Dog food additive could ease painful chemo side effect, JHU researchers say
In study, they found that a common preservative may thwart pain and damage of peripheral neuropathy
Four out of five cancer patients taking the chemotherapy drug Taxol suffer from peripheral neuropathy, painful nerve damage in their hands and feet. Half of those people recover from the damage, but for the rest, debilitating pain, numbness, and tingling remain for the rest of their lives.
Researchers at Johns Hopkins have discovered that a chemical commonly used as a dog food preservative may prevent peripheral neuropathy. Working with cells in test tubes and in mice, Dr. Ahmet Höke and his team at the Johns Hopkins University School of Medicine found that the antioxidant ethoxyquin, a preservative approved by the Food and Drug Administration, was shown to bind to certain cell proteins in a way that limits their exposure to the damaging effects of Taxol.

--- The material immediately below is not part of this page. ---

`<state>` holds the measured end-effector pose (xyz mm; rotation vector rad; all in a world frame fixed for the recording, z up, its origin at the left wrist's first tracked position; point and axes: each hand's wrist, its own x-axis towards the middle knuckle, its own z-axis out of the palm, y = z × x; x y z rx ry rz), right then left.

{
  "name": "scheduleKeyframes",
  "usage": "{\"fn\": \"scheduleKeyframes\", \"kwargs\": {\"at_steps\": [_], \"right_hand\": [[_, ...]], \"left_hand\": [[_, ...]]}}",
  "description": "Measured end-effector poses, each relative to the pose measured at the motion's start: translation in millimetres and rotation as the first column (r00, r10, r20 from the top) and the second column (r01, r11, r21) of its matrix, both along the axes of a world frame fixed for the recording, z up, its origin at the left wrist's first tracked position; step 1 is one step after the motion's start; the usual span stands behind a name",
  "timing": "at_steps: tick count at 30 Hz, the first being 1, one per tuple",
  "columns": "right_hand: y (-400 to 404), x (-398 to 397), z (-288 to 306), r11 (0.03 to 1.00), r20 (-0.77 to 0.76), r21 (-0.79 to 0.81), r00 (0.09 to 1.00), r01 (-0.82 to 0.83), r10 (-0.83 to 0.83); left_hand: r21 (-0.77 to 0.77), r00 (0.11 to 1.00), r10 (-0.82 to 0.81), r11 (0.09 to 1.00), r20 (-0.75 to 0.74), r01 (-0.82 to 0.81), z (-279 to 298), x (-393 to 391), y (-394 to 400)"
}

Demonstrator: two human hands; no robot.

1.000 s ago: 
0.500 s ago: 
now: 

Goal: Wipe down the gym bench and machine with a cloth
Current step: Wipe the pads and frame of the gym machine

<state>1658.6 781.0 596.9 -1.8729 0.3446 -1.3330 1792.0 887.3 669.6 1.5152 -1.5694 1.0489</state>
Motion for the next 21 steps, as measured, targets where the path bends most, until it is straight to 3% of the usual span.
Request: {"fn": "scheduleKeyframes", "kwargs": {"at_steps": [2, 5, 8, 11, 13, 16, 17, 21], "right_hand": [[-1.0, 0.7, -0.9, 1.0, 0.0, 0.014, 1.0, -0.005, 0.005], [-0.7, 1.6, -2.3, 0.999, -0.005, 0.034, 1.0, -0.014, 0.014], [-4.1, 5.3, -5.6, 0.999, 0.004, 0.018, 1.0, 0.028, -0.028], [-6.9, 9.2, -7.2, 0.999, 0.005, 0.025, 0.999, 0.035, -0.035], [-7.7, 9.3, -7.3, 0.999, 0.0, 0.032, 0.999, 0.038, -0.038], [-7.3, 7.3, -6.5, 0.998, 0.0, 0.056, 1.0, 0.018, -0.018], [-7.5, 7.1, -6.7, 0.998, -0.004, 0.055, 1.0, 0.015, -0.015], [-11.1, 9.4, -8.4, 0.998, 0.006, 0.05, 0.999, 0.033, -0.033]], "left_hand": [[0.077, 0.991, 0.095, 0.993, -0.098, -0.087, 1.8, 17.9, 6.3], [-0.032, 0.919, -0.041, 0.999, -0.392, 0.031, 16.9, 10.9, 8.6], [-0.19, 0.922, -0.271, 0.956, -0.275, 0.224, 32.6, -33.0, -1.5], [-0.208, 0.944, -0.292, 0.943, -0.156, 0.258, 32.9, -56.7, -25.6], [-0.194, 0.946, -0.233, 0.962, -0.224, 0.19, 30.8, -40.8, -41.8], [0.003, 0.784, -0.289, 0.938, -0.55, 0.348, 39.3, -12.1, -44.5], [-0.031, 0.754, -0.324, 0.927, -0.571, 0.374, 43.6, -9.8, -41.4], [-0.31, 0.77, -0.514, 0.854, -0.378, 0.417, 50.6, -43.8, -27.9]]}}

The hope, they say, is to build on the protective effect of ethoxyquin's chemistry and develop a drug that could be given to cancer patients before taking Taxol, in much the same way that anti-nausea medication is given to stave off the nausea that commonly accompanies chemotherapy.
"Millions of people with breast cancer, ovarian cancer, and other solid tumors get Taxol to treat their cancer and 80 percent of them will get peripheral neuropathy as a result," says Höke, a professor of neurology and neuroscience at the School of Medicine and director of the Neuromuscular Division. "They're living longer thanks to the chemotherapy, but they are often miserable. Our goal is to prevent them from getting neuropathy in the first place."
A report on Höke's research is published online in the Annals of Neurology.
Höke and his team knew from previous experiments that adding Taxol to a nerve cell line growing in a petri dish would cause neurodegeneration. In a series of experiments, they set out to hunt for compounds that might interrupt the degenerative process by adding Taxol to nerve cells along with some 2,000 chemicals—one at a time —to see which, if any, could do that.
Ethoxyquin did so, Höke says, apparently by making the cells resistant to the toxic effects of the Taxol.
Once they identified ethoxyquin's effects, they gave intravenous Taxol to mice, and saw nerves in their paws degenerate in a couple of weeks. But when they gave ethoxyquin to the mice at the same time as the Taxol, it prevented two-thirds of the nerve degeneration, which Höke says would have a big impact on quality of life if the same effects were to occur in humans.
Twenty to 30 million Americans suffer from peripheral neuropathy. Höke says it's a "huge public health issue" that doesn't get much attention because it is not fatal.
Höke's team is hoping to conduct safety studies with ethoxyquin in animals in advance of possible testing in people. He says that while too much ethoxyquin is thought to be potentially harmful to dogs, the needed dose for humans would likely be 20-to-30-fold lower than what is found in dog food. Ethoxyquin was developed in the 1950s as an antioxidant, a compound to prevent pears and other foods from becoming discolored and spoiling.